Now I need the process to react on both rising and falling edges of CLK, so according to the device datasheet I wrote this (script 2):

X: PROCESS(CLK)
   BEGIN
        IF (CLK'EVENT) THEN OUTPUT <= CLK AND VAR;
        ELSE NULL;
        END IF;
END PROCESS X;

Both cases fit and can be programmed on the device. But it seems like the second case does not really work: the OUTPUT does not change.

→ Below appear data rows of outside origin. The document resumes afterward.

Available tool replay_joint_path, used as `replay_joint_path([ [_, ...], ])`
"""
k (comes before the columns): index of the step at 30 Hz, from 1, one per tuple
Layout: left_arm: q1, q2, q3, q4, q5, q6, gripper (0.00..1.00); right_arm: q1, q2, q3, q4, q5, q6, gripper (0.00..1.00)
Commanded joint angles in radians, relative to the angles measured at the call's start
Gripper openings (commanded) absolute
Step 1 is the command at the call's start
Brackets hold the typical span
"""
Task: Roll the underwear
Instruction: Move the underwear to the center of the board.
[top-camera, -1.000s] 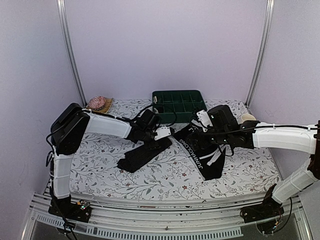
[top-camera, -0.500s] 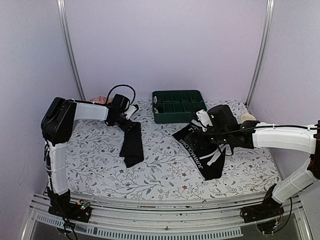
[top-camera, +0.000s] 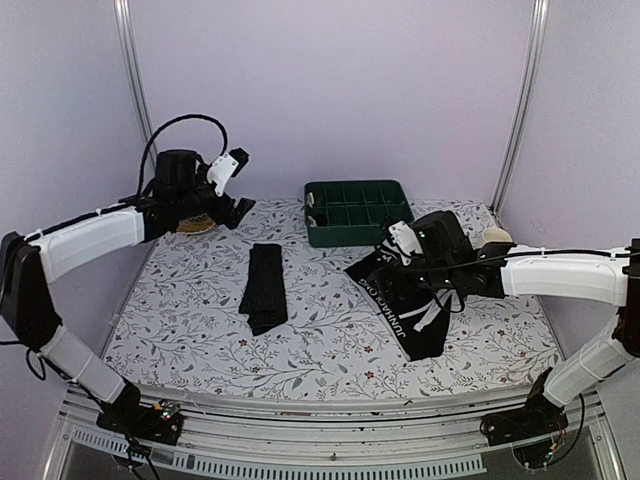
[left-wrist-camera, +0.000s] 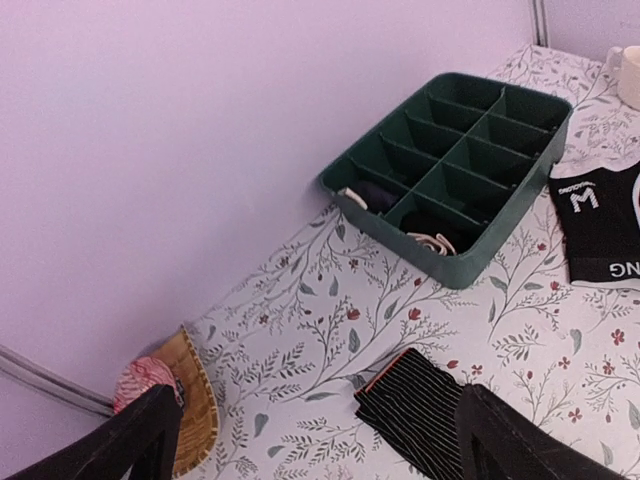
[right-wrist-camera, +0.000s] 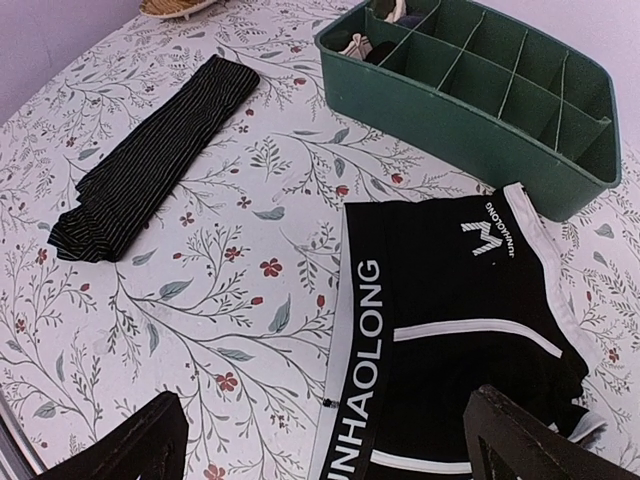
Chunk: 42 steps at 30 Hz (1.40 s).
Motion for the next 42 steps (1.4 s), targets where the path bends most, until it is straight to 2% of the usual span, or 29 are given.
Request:
replay_joint_path([
  [1, -0.003, -0.187, -0.245, 0.107, 0.095, 0.204, 0.99, 0.013, 0.007, -0.007, 0.039, -0.020, -0.028, 0.99],
  [5, -0.003, -0.387, -0.491, 0.167, 0.148, 0.329, 0.99, 0.046, 0.006, -0.021, 0.074, -0.018, -0.065, 0.99],
  [9, -0.002, -0.551, -0.647, 0.136, 0.291, 0.426, 0.98, 0.072, 0.008, -0.039, 0.124, -0.067, -0.119, 0.99],
  [13, -0.002, -0.689, -0.858, 0.226, 0.427, 0.652, 0.98, 0.107, 0.034, -0.030, 0.122, -0.055, -0.143, 0.99],
  [16, -0.003, -0.733, -0.963, 0.292, 0.453, 0.784, 0.99, 0.136, 0.046, -0.029, 0.129, -0.031, -0.154, 0.99],
  [19, -0.002, -0.677, -0.968, 0.269, 0.463, 0.859, 0.99, 0.154, 0.065, -0.014, 0.130, -0.020, -0.155, 0.99],
  [25, -0.004, -0.443, -0.888, 0.215, 0.497, 0.968, 0.97, 0.186, 0.098, 0.017, 0.120, 0.001, -0.157, 0.99],
  [29, -0.018, -0.369, -0.875, 0.203, 0.530, 1.063, 0.96, 0.193, 0.111, 0.029, 0.109, 0.021, -0.155, 0.99],
  [32, -0.052, -0.334, -0.860, 0.195, 0.520, 1.062, 0.96, 0.194, 0.122, 0.038, 0.099, 0.041, -0.155, 0.99],
  [42, -0.177, -0.143, -0.816, 0.315, 0.298, 0.979, 0.88, 0.197, 0.135, 0.053, 0.080, 0.051, -0.147, 0.99],
])
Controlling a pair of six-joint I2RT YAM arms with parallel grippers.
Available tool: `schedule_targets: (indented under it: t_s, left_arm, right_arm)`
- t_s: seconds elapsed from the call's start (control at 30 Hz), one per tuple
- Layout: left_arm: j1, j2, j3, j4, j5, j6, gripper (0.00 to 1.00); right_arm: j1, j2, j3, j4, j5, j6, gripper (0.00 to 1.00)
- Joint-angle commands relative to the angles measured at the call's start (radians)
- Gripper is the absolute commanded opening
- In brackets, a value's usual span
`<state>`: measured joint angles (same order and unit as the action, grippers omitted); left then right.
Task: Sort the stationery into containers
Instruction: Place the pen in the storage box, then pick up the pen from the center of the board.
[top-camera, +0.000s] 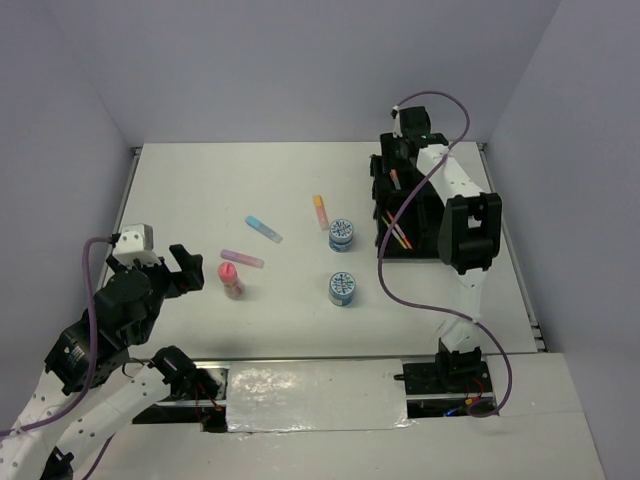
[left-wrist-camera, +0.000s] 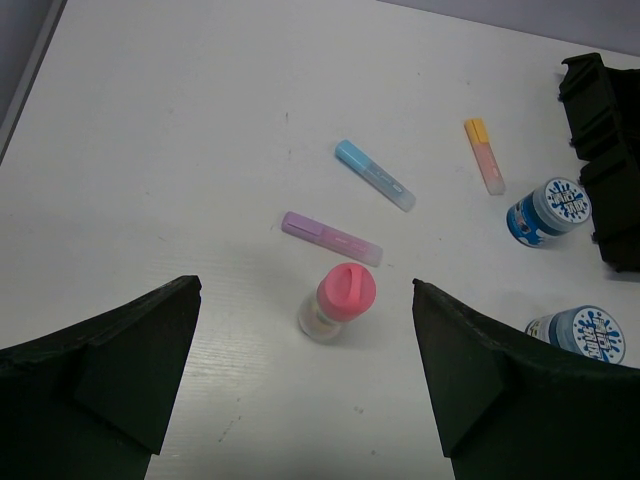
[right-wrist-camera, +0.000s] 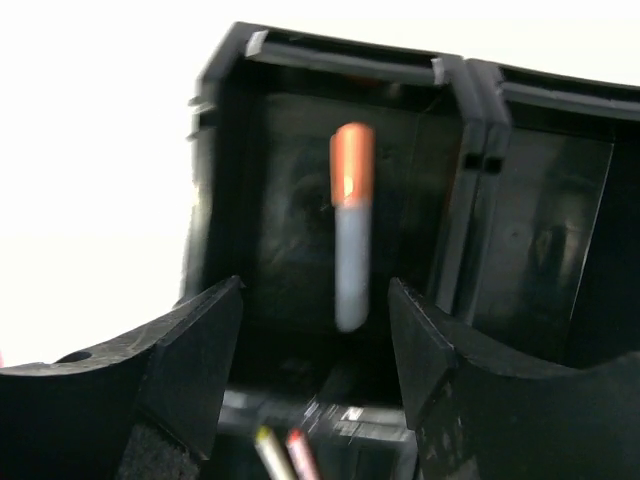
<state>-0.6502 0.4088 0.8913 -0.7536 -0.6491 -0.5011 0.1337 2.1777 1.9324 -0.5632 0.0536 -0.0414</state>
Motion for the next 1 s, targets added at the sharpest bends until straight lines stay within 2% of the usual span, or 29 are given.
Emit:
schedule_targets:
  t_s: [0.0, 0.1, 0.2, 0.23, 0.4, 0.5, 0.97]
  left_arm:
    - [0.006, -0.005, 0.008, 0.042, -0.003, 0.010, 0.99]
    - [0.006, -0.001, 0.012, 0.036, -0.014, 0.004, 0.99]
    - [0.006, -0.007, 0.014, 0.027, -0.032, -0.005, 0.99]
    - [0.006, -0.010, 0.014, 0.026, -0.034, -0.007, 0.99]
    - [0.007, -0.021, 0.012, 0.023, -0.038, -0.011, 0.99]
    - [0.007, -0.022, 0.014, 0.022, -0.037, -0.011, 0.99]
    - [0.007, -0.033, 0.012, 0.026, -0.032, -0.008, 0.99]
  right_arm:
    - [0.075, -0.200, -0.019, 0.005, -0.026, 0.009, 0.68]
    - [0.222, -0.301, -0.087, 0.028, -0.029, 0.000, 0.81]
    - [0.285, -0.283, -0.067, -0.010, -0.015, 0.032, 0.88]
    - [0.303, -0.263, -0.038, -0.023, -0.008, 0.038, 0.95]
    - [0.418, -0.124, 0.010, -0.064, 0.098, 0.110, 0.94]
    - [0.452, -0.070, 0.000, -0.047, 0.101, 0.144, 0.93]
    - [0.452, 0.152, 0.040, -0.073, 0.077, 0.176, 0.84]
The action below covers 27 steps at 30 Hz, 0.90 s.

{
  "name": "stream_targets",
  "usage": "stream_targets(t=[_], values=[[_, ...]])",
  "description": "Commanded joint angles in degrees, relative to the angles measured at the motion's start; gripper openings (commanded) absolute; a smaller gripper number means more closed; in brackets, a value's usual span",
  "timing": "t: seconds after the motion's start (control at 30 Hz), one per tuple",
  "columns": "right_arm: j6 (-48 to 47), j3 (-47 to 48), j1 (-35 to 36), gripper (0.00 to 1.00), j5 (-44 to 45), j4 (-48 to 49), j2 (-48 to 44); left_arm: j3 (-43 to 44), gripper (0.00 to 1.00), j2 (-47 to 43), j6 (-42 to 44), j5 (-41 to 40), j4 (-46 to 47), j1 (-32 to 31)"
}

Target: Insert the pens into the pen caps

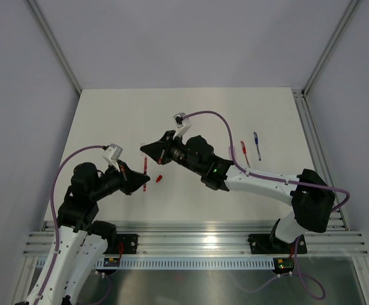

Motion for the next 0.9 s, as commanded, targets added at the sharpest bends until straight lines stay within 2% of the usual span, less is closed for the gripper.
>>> stream_targets(t=[0.0,0.6,0.87], values=[[-0.3,2.5,-1.1,0.0,-1.2,0.7,-1.3,0.8,0.0,-0.5,0.4,0.9,2.6,0.3],[-1.4,4.1,-2.4,0.01,-4.6,-2.0,-1.5,0.7,0.0,-0.1,0.2,1.1,2.8,0.3],[-1.1,1.8,-2.4,0.01,-5.8,-1.8,-1.9,0.9,0.0,-0.3,0.3,0.6,2.3,0.3]])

I need the OUTPUT to be updated on both edges of the CLK. Would it be functionally equivalent to script 2 if I rewrite the process as the following (script 3)? In other words, do I have to put IF condition, or the process reacts on the rising/falling edge of the CLK regardless?

X: PROCESS(CLK)
   BEGIN
      OUTPUT <= CLK AND VAR;
END PROCESS X;

EDIT: With script 2 I get the warning that the signal VAR is missing from the sensitivity list. However, I need the OUTPUT to change only with CLK, but be dependent on VAR value.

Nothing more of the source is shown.